Singular solutions for a class of traveling wave equations arising in hydrodynamics

TL;DR

This paper thoroughly characterizes singular weak solutions of a class of ODEs relevant to hydrodynamics, constructing various wave types and analyzing their properties, with applications to well-known equations like Camassa-Holm.

Contribution

It provides a complete classification of singular solutions for a specific ODE class in hydrodynamics, including construction and non-existence results for certain wave types.

Findings

Peaked and compactly supported waves cannot coexist for the same equation.

Explicit construction of peaked, cusped, and decayed waves from the ODE.

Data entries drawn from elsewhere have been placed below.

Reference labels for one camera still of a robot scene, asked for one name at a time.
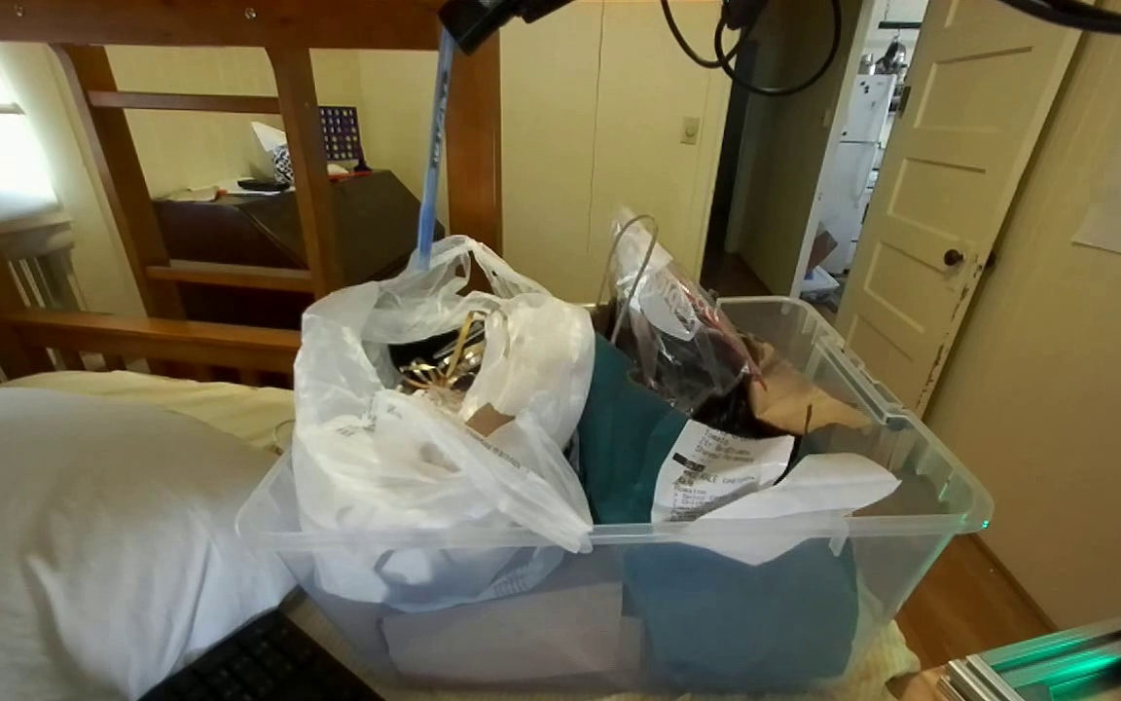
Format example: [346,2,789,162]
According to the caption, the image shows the blue pen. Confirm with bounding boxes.
[409,25,464,271]

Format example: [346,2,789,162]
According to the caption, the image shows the yellow bed sheet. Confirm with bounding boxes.
[0,366,302,458]

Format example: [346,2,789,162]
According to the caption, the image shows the brown paper bag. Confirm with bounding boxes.
[749,354,882,440]

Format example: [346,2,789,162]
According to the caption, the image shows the white plastic bag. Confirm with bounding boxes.
[239,231,599,613]

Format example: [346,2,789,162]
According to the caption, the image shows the dark patterned box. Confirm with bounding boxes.
[317,102,368,172]

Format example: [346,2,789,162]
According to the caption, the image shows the dark wooden dresser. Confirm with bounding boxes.
[149,168,424,328]

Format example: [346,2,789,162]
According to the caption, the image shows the white paper sheet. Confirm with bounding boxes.
[245,115,298,189]

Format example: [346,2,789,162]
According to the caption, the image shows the brown cardboard tag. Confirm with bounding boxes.
[460,401,518,445]

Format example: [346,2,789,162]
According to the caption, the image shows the cream panel door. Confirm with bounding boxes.
[832,0,1087,416]

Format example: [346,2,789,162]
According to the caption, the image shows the black lace fabric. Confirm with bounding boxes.
[690,328,789,445]

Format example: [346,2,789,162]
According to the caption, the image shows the white printed receipt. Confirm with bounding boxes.
[649,416,802,526]

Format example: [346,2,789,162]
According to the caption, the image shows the white radiator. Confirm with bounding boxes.
[0,205,85,316]

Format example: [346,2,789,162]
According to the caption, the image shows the white paper envelope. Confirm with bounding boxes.
[693,446,904,569]

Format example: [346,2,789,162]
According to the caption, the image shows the teal cloth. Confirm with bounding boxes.
[571,338,866,693]

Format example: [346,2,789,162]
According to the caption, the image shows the white pillow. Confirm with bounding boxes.
[0,385,302,701]

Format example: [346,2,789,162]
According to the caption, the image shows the clear plastic storage bin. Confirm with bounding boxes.
[278,293,1000,697]

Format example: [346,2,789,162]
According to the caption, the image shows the black keyboard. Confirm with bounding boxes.
[138,603,382,701]

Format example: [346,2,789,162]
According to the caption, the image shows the wooden bunk bed frame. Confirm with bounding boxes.
[0,0,508,385]

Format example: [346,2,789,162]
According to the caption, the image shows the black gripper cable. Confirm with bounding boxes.
[655,0,848,102]

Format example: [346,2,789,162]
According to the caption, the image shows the black hanging cable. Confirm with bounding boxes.
[1000,0,1121,37]

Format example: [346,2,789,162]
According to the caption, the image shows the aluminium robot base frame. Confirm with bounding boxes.
[924,626,1121,701]

Application to Camassa-Holm and surface wave equations demonstrating the theory.

Abstract

We give an exhaustive characterization of singular weak solutions for ordinary differential equations of the form $\ddot{u}\,u + \frac{1}{2}\dot{u}^2 + F'(u) =0$, where $F$ is an analytic function. Our motivation stems from the fact that in the context of hydrodynamics several prominent equations are reducible to an equation of this form upon passing to a moving frame. We construct peaked and cusped waves, fronts with finite-time decay and compact solitary waves. We prove that one cannot obtain peaked and compactly supported traveling waves for the same equation. In particular, a peaked traveling wave cannot have compact support and vice versa. To exemplify the approach we apply our results to the Camassa-Holm equation and the equation for surface waves of moderate amplitude, and show how the different types of singular solutions can be obtained varying the energy level of the corresponding planar Hamiltonian systems.